* [Task statement]: Would you give the listing again exactly as written, minus its pictures?

* [Data extract]:
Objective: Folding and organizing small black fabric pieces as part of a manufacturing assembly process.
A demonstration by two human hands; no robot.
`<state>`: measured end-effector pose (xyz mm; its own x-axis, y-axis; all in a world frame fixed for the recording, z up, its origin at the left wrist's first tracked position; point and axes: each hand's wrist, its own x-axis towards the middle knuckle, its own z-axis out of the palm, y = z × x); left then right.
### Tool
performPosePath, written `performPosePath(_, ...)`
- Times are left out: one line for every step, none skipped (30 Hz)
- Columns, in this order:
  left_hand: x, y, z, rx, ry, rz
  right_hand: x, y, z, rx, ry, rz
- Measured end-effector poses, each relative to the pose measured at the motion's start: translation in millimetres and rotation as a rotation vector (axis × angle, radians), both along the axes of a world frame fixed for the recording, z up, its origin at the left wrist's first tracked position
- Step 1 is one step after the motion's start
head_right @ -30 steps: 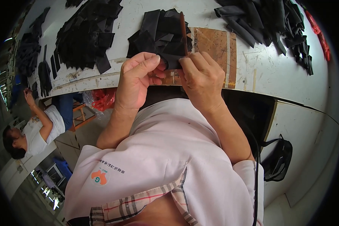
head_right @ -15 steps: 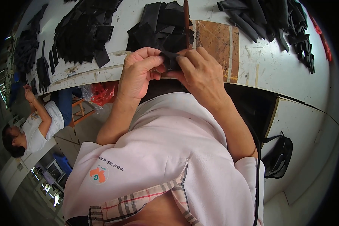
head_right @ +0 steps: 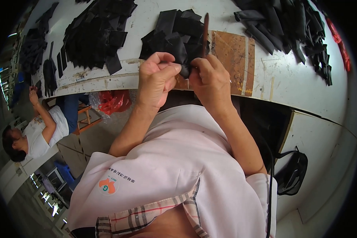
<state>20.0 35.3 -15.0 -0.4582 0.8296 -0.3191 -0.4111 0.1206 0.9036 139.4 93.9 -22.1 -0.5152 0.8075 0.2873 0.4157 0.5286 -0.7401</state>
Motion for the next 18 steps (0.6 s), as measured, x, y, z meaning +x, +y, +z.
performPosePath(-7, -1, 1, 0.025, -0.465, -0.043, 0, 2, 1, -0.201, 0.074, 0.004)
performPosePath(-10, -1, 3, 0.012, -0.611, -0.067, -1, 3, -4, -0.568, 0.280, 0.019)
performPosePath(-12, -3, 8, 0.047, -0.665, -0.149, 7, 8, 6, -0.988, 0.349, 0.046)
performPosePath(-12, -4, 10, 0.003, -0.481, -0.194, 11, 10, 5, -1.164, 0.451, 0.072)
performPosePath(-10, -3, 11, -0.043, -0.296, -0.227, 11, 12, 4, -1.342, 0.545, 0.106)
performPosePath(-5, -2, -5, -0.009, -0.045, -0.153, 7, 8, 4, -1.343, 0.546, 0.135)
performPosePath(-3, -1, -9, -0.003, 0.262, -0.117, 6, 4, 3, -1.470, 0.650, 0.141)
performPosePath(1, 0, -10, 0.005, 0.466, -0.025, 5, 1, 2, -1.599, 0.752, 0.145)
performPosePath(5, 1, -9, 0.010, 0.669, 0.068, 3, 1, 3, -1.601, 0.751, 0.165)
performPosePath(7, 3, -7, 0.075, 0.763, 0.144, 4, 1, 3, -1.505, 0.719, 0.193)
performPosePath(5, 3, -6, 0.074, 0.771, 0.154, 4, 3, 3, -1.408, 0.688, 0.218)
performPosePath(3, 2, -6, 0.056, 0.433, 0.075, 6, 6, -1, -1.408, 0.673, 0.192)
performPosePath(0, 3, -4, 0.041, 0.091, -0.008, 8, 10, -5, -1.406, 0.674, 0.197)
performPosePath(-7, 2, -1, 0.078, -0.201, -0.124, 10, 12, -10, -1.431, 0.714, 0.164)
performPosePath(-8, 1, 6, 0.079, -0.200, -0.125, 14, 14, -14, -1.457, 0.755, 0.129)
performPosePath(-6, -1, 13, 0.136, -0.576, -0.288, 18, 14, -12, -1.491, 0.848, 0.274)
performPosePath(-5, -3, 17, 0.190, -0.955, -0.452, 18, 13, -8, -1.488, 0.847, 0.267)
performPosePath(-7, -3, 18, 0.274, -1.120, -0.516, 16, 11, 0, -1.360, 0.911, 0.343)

* [Solution below]:
Objective: Folding and organizing small black fabric pieces as part of a manufacturing assembly process.
A demonstration by two human hands; no robot.
`<state>`: measured end-effector pose (xyz mm; its own x-axis, y-axis; all in a world frame fixed for the recording, z up, its origin at the left wrist's first tracked position; point and axes: each hand's wrist, its own x-axis towards the middle knuckle, its own z-axis out of the palm, y = z × x); left then right.
### Tool
performPosePath, written `performPosePath(_, ...)`
- Times are left out: one line for every step, none skipped (30 Hz)
- Columns, in this order:
  left_hand: x, y, z, rx, ry, rz
  right_hand: x, y, z, rx, ry, rz
- Measured end-effector poses, each relative to the pose measured at the motion's start: translation in millimetres and rotation as a rotation vector (axis × angle, radians), both along the axes of a world frame fixed for the recording, z up, its origin at the left wrist's first tracked position
- Step 1 is one step after the motion's start
head_right @ -30 steps: 
head_right @ -15 steps: 
head_right @ +0 steps: 
<state>20.0 35.3 -15.0 -0.4582 0.8296 -0.3191 -0.4111 0.1206 0.9036 139.4 93.9 -22.1 -0.5152 0.8075 0.2873 0.4157 0.5286 -0.7401</state>
Motion for the next 18 steps (0.6 s), as measured, x, y, z meaning +x, +y, +z.
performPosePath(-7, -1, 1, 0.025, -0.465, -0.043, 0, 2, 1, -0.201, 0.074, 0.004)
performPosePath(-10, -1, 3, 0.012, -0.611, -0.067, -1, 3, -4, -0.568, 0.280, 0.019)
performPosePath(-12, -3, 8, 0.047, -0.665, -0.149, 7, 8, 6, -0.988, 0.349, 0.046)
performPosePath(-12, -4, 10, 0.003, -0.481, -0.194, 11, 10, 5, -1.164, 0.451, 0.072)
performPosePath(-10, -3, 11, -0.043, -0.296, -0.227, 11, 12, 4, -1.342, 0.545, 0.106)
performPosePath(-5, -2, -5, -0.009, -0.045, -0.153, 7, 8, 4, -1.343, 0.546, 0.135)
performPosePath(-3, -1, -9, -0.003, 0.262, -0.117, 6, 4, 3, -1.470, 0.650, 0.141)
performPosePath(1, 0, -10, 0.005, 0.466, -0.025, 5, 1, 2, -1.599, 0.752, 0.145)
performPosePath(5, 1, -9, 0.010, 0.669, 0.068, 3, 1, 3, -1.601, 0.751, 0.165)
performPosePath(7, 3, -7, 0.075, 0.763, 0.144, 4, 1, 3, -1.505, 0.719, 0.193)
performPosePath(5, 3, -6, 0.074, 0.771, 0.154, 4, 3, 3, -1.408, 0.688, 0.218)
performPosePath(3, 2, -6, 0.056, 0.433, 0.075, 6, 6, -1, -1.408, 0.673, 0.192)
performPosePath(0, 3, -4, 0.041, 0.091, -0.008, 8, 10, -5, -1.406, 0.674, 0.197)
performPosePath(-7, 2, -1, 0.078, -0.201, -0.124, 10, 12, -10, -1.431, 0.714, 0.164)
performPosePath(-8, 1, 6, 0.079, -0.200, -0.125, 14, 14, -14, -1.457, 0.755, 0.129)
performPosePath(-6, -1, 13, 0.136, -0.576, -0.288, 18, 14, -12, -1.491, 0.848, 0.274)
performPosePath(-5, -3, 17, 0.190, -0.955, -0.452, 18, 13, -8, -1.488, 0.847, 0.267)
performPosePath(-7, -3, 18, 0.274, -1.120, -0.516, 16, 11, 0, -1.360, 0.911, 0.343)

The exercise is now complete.